■ **Problem to solve**:
Leaving out the images, repeat all the lines below exactly.
---
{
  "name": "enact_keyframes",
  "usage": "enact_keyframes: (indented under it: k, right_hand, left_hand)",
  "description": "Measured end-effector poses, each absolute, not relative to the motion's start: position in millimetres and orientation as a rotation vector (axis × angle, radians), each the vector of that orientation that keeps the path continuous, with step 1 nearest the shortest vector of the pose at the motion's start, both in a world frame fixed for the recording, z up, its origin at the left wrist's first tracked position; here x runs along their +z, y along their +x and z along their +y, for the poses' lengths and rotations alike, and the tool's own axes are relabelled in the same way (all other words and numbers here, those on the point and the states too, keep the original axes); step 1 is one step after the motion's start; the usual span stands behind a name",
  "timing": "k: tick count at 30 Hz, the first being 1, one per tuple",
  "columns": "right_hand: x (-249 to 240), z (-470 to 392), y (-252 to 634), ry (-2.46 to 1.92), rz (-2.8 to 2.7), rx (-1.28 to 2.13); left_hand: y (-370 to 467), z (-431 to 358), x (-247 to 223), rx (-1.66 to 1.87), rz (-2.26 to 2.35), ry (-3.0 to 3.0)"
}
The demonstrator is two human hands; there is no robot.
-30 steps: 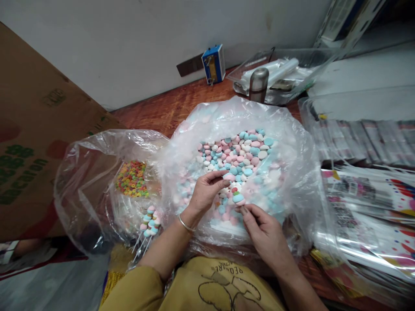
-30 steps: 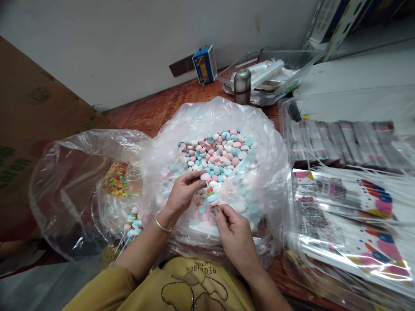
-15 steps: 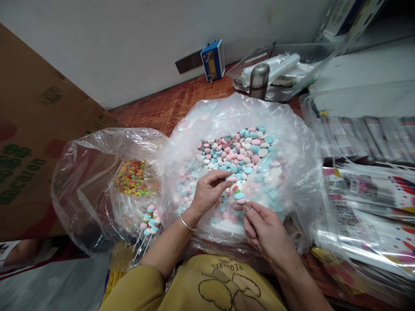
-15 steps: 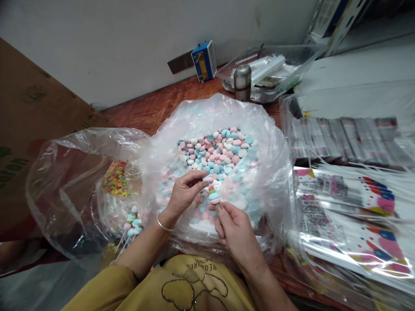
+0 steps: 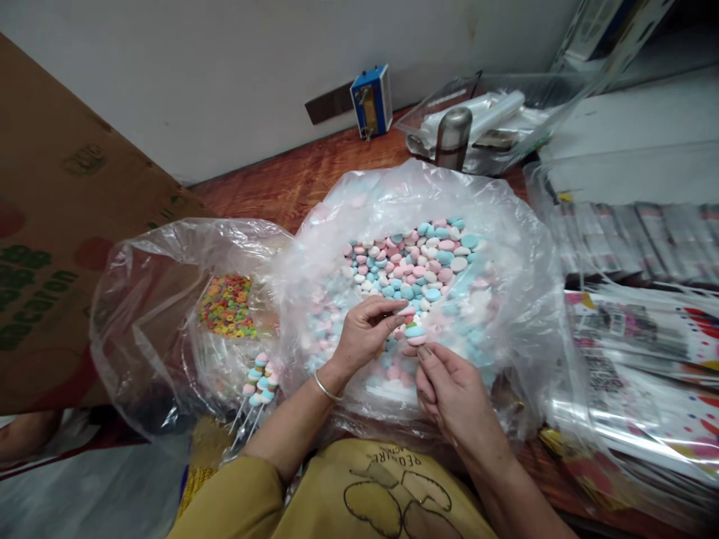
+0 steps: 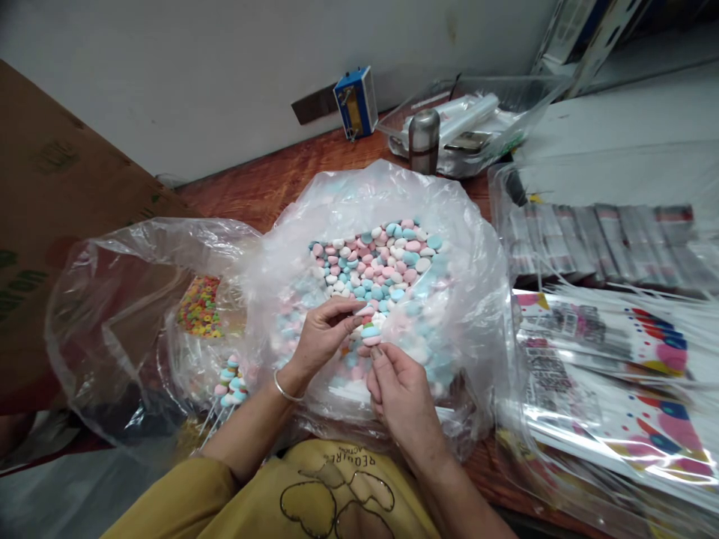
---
■ **Task output**:
{
  "name": "enact_keyframes",
  "usage": "enact_keyframes: (indented under it: k, right_hand, left_hand)",
  "description": "Measured end-effector poses, each absolute, not relative to the motion's start: position in millimetres and orientation as a rotation vector (axis × angle, radians), each the vector of that orientation that keeps the path continuous, with step 1 nearest the shortest vector of the pose at the motion's start, both in a world frame fixed for the recording, z up, its origin at the left wrist's first tracked position; here x runs along their +z, y along their +x and z along their +y, for the poses' lengths and rotations alike, and the tool's own axes are relabelled in the same way (all other words and numbers here, those on the point and the states too, keep the original axes); step 1 is one step after the motion's start; the usual span stands behind a name",
  "timing": "k: tick count at 30 Hz, the first being 1, one per tuple",
  "columns": "right_hand: x (-249 to 240), z (-470 to 392), y (-252 to 634), ry (-2.46 to 1.92), rz (-2.8 to 2.7), rx (-1.28 to 2.13); left_hand: y (-370 to 467), z (-431 to 358), x (-247 to 223), rx (-1.66 to 1.87), rz (-2.26 to 2.35), ry (-3.0 to 3.0)"
}
The demonstrator is two human hands; there is no robot.
-30 steps: 
-30 steps: 
-15 steps: 
-15 steps: 
+0 steps: 
+0 steps: 

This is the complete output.